Transcriptional profiling of MG-treated C. albicans cells, and its validation by RT-PCR, revealed categories of genes that were differentially regulated. We observed overexpression of several genes involved in the glycolytic pathway and fermentation, including PGI1, PFK1, PDC11, GPM1, TDH3, PFK2, TPI1, PGK1, ENO1, ADH1, and ALD5. In contrast, some of the mitochondrial respiratory genes, such as COX13 (encoding ubiquinol cytochrome c reductase) and QCR2 (encoding cytochrome c oxidase), were repressed (Fig. 2 and and9).9). The overexpression of glycolytic and fermentative genes in response to the repression of mitochondrial respiratory genes following MG treatment is an example of metabolic shift (1, 40). Such a situation is well known in the case of cancer cells, where an increase in glycolysis due to mitochondrial injury is reported (50). That Candida cells are capable of displaying a metabolic shift has already been documented (1). For example, we observed previously that iron deprivation compels Candida cells to adapt to a fermentative metabolism (21). Recently, upregulation of glycolytic genes was reported as implicated in biofilm formation in a hypoxic environment; this process was regulated by Tye7p, a transcriptional activator of glycolytic genes helping cells to adapt to hypoxia (3). Our biochemical experiments reaffirmed the metabolic shift undergone by MG-treated Candida cells. We could show that Candida cells are highly susceptible to MG if grown in the presence of a nonfermentable carbon source, while cells grown under anoxia displayed enhanced tolerance to the dye.

Fig 9
Summary of events following MG treatment of Candida cells, as evidenced by microarray profiling and TF screening. Categories of genes or processes that are upregulated are shown in green, while those downregulated are shown in red. MG treatment leads ...

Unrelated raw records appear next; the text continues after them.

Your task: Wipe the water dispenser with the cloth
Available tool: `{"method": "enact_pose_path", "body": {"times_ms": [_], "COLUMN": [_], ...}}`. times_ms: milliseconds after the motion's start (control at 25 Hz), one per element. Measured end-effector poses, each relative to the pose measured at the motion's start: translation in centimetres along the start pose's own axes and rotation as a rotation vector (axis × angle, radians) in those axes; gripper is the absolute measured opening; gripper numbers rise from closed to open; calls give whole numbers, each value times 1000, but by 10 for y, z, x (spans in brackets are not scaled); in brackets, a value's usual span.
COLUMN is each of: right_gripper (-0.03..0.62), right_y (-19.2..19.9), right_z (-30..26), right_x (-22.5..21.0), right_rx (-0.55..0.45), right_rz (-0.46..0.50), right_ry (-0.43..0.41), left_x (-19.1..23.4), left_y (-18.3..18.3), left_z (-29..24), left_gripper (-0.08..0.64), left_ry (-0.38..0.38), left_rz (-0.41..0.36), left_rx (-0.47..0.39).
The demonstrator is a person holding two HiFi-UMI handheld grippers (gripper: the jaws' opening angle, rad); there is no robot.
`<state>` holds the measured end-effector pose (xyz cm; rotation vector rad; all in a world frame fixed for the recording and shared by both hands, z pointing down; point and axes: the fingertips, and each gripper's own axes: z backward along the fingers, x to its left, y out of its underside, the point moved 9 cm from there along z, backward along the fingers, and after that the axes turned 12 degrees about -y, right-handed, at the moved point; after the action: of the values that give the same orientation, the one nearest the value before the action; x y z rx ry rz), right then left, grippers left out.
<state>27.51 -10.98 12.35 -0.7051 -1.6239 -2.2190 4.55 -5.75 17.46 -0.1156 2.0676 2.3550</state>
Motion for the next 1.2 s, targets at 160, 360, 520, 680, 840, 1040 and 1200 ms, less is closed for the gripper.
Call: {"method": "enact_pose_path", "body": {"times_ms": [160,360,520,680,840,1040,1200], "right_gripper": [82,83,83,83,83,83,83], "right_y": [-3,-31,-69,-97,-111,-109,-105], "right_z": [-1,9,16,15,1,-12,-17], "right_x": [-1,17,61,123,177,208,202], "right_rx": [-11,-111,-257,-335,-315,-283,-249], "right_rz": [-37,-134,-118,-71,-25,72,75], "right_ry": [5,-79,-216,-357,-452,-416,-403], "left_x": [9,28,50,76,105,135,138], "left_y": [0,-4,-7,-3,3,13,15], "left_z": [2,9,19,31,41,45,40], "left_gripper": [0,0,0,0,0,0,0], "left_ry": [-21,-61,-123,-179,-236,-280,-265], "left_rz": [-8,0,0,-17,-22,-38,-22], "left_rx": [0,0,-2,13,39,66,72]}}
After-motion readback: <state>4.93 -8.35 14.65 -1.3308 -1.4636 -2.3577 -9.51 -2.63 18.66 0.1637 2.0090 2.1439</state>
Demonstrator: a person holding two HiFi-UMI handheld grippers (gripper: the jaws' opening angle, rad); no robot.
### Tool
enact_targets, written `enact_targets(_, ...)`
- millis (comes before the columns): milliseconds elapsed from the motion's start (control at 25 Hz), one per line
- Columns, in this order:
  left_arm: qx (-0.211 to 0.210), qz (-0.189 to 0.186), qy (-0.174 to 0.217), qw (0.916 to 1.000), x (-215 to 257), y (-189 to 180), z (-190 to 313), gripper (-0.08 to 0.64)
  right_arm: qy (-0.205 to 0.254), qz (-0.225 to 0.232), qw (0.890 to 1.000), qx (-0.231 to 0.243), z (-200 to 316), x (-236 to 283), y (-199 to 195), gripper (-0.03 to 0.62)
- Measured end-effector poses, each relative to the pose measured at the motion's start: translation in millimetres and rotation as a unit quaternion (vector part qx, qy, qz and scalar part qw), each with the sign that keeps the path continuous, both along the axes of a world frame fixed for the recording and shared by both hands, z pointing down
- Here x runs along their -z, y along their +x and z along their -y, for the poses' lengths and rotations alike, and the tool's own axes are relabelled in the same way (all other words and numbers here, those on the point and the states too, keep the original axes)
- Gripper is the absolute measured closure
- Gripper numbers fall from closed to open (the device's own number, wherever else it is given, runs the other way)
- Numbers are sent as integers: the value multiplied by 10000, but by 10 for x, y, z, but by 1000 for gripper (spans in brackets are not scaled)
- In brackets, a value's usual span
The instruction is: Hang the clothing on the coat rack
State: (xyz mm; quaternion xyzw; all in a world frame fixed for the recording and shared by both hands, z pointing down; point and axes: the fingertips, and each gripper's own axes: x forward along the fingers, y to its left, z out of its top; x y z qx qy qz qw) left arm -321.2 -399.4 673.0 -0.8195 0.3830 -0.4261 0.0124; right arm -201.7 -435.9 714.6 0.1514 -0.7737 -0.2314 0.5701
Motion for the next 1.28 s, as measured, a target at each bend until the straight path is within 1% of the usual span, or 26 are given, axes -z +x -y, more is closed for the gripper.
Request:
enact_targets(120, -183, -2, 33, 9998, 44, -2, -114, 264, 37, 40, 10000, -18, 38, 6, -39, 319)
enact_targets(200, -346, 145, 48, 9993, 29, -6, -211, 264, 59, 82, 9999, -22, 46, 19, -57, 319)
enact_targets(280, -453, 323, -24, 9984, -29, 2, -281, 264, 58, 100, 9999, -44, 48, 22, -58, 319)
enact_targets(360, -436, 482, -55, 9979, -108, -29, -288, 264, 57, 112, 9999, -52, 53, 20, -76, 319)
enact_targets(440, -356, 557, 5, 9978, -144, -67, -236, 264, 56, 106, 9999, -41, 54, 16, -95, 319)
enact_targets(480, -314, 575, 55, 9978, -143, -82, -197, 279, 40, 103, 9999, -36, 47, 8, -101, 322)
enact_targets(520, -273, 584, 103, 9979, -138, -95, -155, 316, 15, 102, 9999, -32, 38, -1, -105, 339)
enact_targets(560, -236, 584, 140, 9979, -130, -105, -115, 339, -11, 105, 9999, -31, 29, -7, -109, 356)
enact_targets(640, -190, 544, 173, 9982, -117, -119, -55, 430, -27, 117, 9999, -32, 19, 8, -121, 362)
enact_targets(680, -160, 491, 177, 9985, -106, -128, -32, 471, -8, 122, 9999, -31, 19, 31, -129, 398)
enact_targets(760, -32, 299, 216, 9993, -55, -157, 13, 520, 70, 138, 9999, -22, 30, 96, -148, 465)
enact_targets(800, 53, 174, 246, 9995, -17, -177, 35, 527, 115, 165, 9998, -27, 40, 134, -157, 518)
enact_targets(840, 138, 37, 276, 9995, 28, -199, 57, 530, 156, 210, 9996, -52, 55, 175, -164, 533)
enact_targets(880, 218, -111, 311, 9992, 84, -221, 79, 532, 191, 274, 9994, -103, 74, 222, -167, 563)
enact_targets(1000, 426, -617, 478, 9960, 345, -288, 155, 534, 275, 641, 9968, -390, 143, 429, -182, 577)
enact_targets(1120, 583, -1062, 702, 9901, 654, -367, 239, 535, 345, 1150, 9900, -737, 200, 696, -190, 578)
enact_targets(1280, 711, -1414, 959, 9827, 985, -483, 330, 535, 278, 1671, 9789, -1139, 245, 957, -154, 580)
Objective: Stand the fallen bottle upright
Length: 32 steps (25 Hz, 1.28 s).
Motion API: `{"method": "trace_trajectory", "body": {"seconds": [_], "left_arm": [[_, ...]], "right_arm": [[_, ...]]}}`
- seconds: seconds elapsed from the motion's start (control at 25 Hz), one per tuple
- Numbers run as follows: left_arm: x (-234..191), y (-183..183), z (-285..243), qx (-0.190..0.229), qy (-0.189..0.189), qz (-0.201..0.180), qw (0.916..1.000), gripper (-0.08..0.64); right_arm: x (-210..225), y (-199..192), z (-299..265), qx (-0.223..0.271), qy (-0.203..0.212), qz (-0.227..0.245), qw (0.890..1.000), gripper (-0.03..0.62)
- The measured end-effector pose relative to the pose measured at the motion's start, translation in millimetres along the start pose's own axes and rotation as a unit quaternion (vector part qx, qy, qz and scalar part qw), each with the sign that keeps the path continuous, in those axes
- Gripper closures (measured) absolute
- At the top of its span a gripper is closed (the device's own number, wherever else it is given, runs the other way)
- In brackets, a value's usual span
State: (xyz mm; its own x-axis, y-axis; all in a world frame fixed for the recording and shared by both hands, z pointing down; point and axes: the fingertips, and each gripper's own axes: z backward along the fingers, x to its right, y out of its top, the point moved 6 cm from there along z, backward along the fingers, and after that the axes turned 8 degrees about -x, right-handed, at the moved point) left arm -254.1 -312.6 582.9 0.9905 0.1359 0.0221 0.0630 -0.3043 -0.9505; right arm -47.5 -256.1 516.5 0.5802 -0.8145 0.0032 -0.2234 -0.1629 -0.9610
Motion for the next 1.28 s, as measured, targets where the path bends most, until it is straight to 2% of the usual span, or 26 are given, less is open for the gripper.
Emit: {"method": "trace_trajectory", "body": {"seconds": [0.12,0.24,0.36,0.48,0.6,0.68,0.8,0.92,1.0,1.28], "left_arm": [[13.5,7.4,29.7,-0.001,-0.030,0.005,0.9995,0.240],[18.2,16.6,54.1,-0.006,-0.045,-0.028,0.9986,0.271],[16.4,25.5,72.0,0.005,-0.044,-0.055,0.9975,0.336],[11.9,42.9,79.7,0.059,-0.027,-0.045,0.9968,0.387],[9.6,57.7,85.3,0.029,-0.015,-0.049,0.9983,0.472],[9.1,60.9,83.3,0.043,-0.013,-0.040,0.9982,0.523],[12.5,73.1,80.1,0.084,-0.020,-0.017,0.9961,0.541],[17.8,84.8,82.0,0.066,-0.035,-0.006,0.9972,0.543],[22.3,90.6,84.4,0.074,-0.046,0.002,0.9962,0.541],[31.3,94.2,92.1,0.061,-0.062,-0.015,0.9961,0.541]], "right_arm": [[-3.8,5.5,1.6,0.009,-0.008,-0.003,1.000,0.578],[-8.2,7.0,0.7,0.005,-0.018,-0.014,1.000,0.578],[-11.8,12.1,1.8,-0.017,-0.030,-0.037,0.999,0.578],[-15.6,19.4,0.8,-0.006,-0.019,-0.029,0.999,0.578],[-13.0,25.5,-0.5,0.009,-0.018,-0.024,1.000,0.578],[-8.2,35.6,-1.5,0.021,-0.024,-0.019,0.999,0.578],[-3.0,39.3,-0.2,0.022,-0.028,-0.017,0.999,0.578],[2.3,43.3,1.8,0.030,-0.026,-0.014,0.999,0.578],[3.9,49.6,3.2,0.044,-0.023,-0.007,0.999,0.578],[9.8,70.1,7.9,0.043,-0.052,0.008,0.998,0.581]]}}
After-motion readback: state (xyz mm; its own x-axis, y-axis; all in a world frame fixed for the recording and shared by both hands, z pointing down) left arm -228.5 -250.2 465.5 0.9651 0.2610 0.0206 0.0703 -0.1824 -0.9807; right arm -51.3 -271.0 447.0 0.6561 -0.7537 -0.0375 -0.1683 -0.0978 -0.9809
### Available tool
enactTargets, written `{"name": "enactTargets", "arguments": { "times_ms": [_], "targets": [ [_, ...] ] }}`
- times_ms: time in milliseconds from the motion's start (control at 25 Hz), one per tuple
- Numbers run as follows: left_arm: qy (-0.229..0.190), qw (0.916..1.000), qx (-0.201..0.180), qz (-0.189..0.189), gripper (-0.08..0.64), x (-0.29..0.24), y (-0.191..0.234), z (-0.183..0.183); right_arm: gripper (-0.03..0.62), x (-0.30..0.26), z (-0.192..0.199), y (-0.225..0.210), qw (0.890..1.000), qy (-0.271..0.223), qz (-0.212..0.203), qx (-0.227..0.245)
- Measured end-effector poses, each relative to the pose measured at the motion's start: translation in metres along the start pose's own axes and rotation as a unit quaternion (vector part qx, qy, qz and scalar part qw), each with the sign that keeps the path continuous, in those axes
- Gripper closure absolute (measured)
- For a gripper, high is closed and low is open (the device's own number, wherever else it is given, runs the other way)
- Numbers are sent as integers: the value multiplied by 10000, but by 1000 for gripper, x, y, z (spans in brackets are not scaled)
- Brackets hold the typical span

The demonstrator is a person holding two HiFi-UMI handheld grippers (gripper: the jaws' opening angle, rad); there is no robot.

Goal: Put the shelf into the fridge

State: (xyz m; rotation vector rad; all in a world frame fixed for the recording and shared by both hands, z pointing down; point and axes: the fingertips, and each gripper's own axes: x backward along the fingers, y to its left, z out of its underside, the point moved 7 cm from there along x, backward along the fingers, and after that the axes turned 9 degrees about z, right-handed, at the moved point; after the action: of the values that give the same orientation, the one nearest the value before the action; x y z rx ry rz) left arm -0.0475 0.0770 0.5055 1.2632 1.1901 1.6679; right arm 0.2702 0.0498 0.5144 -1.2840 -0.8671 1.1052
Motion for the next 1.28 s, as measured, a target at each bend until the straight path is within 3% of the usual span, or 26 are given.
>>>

Mitochondrial respiration leads to the generation of free radicals, which, beyond a threshold, are scavenged to maintain redox homeostasis. The absence of scavengers could result in the accumulation of ROS (25). As mentioned above, two genes, QCR2 and COX13, belonging to complexes III and IV, respectively, of the mitochondrial electron transport chain (ETC), were particularly downregulated following MG treatment, indicating the possibility of dysfunction of the mitochondrial ETC, leading to ROS generation. Since ROS accumulation is perceived as a stress by an organism, MG-treated cells, as expected, display induced expression of redox homeostasis genes, such as SOD1, CAT1, and GPX2. Supplementation with an antioxidant not only reversed the ROS accumulation generated by MG treatment but could also rescue cells from MG toxicity. There are also instances suggesting that excessive ROS accumulation leads to necrosis of the cells. For example, H2O2 or acetic acid triggers apoptosis in yeast cells at low doses and induces a necrotic phenotype when used at higher concentrations (13). The present study shows that treatment of C. albicans with MG at a lethal concentration (MIC80 [200 ng ml−1]) promotes necrosis of cells (Fig. 6D).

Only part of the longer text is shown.